I have been there. Often. And I have painted the smile on my face and told the world I’m content when really, all I want to do, is be gone. I have spent weeks at a time wondering when it will end. When will the light come back in to life and the laughter be sincere? When will getting drunk, getting high, and cutting deep no longer be a necessity to help me breathe again at the end of the day? When will I stop crying myself to sleep? When do I get to be selfish?
I’ve never known which is scarier: Being in so much emotional agony that you want to be gone from this world, or knowing the blueprint to how you would do it.
I feel there is no greater pain for oneself than being lost in the darkness of your mind. There is no greater mourning than losing hold of your own sanity and desire for your well-being. There is no greater loss than losing your desire to live. And it is a battle so many fight every day, and so many choose to give way to.
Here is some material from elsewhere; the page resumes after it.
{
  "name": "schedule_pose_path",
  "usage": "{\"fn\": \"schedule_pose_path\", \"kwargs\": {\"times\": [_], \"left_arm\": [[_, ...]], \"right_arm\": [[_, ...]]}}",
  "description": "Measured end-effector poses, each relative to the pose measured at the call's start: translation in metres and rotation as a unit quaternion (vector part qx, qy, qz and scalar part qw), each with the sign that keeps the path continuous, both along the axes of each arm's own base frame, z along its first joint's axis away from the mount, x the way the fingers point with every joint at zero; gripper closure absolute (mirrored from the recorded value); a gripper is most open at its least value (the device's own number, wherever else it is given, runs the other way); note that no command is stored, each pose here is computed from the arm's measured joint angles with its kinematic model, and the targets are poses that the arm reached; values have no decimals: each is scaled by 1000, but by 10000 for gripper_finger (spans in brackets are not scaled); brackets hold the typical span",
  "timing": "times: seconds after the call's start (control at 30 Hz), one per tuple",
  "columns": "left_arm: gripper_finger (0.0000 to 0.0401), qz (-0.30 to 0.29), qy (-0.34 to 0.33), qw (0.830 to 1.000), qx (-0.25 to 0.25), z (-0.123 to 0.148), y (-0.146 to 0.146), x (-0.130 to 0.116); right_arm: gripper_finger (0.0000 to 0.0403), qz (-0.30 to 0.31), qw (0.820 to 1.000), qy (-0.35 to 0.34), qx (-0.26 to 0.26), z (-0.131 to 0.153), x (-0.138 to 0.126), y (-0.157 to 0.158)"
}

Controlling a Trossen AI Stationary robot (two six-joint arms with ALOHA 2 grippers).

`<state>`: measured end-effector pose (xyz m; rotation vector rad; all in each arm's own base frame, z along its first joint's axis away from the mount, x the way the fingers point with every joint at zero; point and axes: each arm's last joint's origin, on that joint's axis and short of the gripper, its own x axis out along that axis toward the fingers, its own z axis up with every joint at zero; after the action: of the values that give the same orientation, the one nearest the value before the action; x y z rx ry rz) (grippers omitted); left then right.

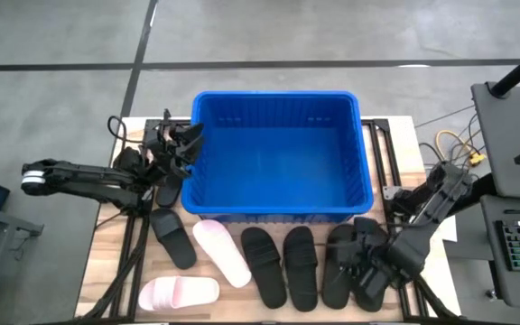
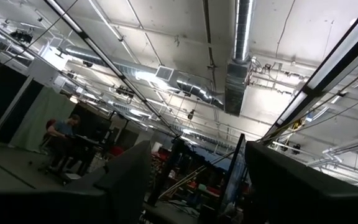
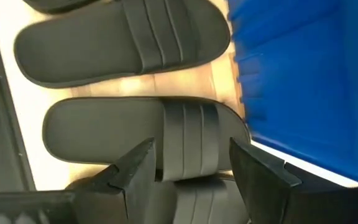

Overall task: Pick and place slides into bin
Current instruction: Put the black slide into the blue bin

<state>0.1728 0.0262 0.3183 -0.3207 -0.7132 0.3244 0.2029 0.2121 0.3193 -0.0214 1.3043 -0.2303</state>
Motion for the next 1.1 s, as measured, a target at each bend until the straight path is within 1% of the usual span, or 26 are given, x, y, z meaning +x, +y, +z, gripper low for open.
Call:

I have suffered from depression since I was a young teenager, and bipolar disorder for 6 years. Too often, the desire to give up has crossed my mind. I’ve never acted on it. I’ve battled hard and long to fight through the empty dark that is depression. I have reminded myself that eventually the roller coaster will pull me up from rock bottom. But words, I find, are insufficient to really bring to light the pain one feels at the bottom of that pit.
This is not a cry for help. This is a confession. This is an effort to express the raw and vulnerable truth that is depression. And an effort to, hopefully, allow for a better understanding of what too many people in this world go through every day. Do not discount people when they are reaching out for help. Listen, console, and be a soul to lean on. In our darkest hours, it is what we need most.